The problem with Donald Trump and America as a whole is that 55 years have passed since the Cuban Missile Crisis.  Only the baby boomers are left to remember.  The whole notion of a nuclear holocaust seems as distant as black and white televisions and rotary phones.  Maybe what we need as a wakeup call are a few nuclear tests to remind the world just how destructive they can be (and that was said in dark jest).

Donald Trump’s seems to have a shocking lack of appreciation of his massive responsibility.  A chilling exchange between Chris Mathews and Trump included the following:
MATTHEWS:  “OK. The trouble is, when you said that, the whole world heard it. David Cameron in Britain heard it. The Japanese, where we bombed them in 45, heard it. They`re hearing a guy running for president of the United States talking of maybe using nuclear weapons. Nobody wants to hear that about an American president.”
TRUMP:  “Then why are we making them? Why do we make them?”

A few days ago Donald Trump essentially called for a new arms race.  It isn’t enough that as of 2017 the nuclear arsenal of The United States will be at around 1300 warheads (Russia will be at about 1800). These figures don’t include stockpiled or retired warhead.  Donald Trump’s mindset, his whole reason for existing is that he has to be number one.  My sense is that Donald Trump’s ego loves the fact that the “nuclear football” follows him around.  It probably gives him a hard on.  No other businessman, no politician, no mogul, no world class athlete; no other American wields that enormous power and Trump thrives on enormous and he thrives on power. 

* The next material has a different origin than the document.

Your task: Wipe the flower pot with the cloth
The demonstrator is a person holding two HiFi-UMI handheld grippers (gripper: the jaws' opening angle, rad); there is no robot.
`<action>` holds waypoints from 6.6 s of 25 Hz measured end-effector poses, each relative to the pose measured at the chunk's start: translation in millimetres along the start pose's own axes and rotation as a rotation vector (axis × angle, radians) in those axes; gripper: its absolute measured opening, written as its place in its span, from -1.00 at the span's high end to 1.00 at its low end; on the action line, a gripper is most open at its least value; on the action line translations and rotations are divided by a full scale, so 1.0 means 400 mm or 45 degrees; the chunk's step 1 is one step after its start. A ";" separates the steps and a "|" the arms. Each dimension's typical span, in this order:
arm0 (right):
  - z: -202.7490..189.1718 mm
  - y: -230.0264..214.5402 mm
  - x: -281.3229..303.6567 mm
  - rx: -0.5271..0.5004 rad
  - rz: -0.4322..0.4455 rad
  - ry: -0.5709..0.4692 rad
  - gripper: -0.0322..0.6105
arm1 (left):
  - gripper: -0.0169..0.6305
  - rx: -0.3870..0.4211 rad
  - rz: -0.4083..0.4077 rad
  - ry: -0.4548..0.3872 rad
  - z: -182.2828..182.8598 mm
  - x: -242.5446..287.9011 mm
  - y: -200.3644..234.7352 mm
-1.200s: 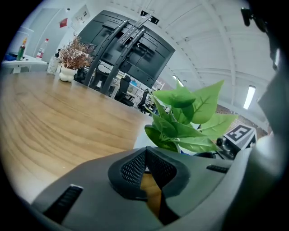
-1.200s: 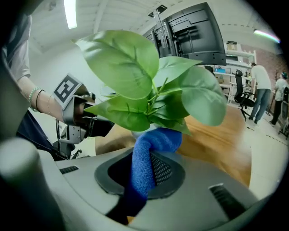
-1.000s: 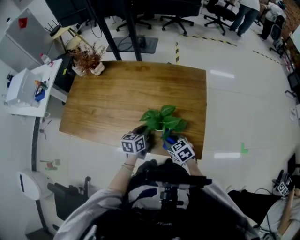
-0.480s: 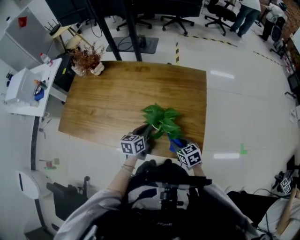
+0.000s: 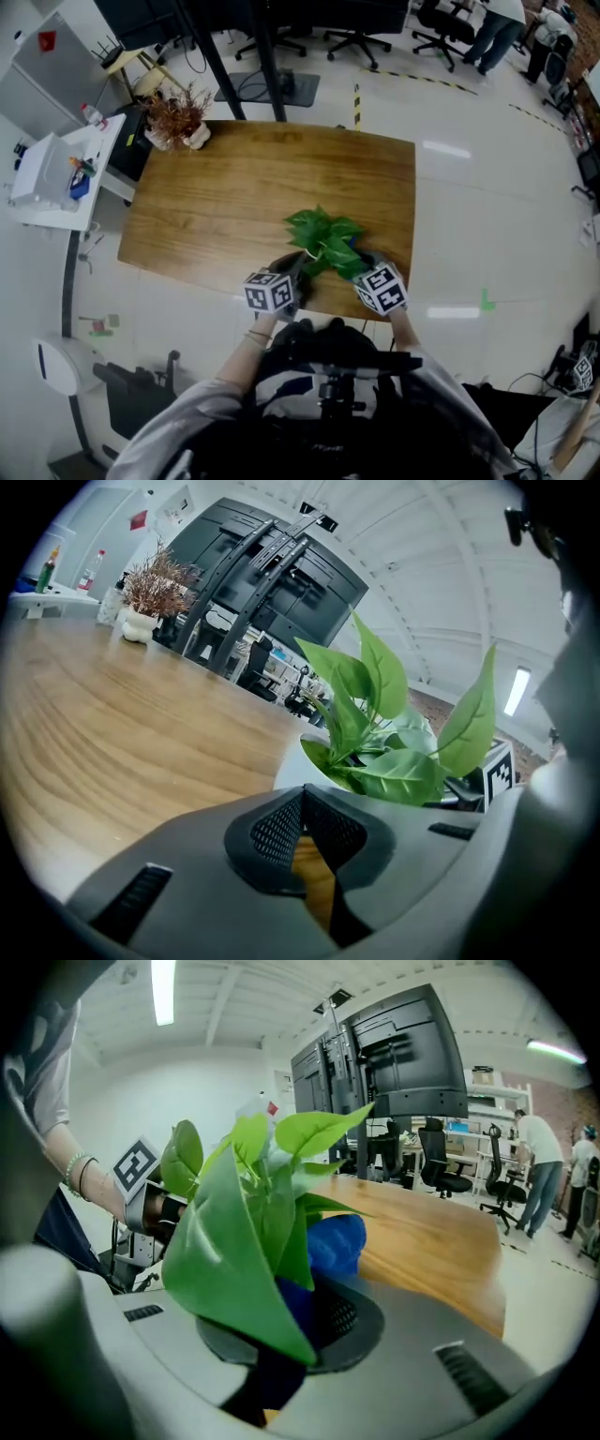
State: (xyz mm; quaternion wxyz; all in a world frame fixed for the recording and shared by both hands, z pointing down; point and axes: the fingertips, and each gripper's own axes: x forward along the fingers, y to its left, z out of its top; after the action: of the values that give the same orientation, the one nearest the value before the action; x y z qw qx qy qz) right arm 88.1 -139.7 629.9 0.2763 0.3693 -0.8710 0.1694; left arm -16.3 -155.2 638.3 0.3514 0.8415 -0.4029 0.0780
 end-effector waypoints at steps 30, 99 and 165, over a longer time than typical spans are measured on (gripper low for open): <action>-0.034 -0.029 0.002 0.007 -0.040 0.093 0.68 | 0.93 -0.025 -0.008 -0.030 -0.016 -0.027 0.025; 0.012 0.131 0.118 -0.128 0.163 0.178 0.68 | 0.93 -0.124 0.059 -0.163 0.107 -0.057 0.200; 0.087 0.193 0.269 -0.123 0.198 0.203 0.68 | 0.93 -0.159 0.063 -0.130 0.146 -0.084 0.319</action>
State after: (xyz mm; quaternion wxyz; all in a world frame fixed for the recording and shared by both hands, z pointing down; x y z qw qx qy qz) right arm -43.0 -164.4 660.8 0.3482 0.2722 -0.8794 0.1771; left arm -140.8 -227.2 648.6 0.3802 0.8106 -0.4451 0.0182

 And so Trump is apparently set on being number one in the nuclear game.  I lived through the last nuclear arms race.  I lived it as a kid in the shadow of San Francisco, a metropolitan area that was, and I’m certain still is, on the nuclear target list.  I certainly don’t want to live through another -especially when America’s driver in the race is as unstable as the current President of the United States.